→ **AIM OF THE TASK**
Among the entries that follow, find the lines holding "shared" and say how many there are, with no other words.

→ **INPUT DATA**
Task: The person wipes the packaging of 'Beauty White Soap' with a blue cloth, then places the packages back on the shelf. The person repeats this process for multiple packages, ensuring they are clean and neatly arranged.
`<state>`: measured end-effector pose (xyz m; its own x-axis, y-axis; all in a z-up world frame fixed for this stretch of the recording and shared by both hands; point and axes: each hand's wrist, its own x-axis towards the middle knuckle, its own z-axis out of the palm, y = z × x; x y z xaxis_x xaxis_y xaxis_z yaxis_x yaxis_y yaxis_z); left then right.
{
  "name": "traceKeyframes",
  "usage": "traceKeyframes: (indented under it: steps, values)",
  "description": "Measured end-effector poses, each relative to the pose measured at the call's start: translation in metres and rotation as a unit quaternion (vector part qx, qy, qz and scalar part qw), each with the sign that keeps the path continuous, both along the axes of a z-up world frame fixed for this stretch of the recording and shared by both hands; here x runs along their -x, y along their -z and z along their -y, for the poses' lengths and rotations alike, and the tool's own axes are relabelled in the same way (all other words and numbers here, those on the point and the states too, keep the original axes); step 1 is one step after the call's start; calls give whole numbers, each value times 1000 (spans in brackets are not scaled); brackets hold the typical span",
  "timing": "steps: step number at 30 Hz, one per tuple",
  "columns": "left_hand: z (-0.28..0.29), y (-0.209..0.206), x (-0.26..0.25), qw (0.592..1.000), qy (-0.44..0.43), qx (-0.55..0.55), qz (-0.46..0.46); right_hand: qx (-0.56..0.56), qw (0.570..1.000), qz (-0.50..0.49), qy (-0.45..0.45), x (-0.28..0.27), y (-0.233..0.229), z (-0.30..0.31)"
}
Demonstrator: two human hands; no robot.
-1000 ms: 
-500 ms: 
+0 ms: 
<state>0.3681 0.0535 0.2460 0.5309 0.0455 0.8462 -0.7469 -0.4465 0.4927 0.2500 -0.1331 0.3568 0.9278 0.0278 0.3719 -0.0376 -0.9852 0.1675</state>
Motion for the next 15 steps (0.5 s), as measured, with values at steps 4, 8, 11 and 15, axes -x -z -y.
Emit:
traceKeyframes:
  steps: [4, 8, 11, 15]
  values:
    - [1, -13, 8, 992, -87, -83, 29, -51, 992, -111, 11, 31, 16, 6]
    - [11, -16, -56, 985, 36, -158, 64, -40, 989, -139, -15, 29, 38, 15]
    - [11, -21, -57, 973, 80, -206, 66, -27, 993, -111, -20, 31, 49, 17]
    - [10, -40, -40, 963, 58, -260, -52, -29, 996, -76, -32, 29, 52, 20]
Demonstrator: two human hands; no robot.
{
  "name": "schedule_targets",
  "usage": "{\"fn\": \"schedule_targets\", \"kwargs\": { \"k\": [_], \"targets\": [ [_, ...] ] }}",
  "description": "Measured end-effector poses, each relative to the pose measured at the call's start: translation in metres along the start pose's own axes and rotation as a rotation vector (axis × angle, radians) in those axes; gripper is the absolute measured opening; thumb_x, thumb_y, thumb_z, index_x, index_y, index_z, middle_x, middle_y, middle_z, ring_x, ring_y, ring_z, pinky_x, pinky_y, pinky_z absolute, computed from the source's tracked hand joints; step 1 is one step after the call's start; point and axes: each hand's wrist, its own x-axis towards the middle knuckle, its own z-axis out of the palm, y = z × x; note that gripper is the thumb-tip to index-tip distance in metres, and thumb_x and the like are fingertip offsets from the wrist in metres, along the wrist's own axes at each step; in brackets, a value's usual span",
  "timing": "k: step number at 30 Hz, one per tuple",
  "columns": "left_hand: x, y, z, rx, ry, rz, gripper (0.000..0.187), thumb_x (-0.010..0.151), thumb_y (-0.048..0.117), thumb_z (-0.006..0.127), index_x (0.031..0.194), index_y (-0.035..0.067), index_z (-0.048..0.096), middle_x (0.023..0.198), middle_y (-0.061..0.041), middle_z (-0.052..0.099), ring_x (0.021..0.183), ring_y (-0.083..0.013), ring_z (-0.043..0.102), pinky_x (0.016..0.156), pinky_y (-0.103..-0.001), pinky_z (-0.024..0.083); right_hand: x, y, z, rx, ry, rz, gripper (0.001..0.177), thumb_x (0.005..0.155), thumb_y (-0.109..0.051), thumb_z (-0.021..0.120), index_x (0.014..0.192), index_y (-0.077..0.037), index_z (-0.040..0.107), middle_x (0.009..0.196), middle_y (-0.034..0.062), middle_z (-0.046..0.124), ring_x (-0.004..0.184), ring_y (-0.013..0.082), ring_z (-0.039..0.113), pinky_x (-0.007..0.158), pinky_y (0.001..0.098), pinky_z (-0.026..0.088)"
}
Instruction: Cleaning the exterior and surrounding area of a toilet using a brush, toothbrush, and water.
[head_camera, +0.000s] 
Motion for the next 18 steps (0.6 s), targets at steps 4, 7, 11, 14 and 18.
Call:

→ **RESULT OF THIS TASK**
2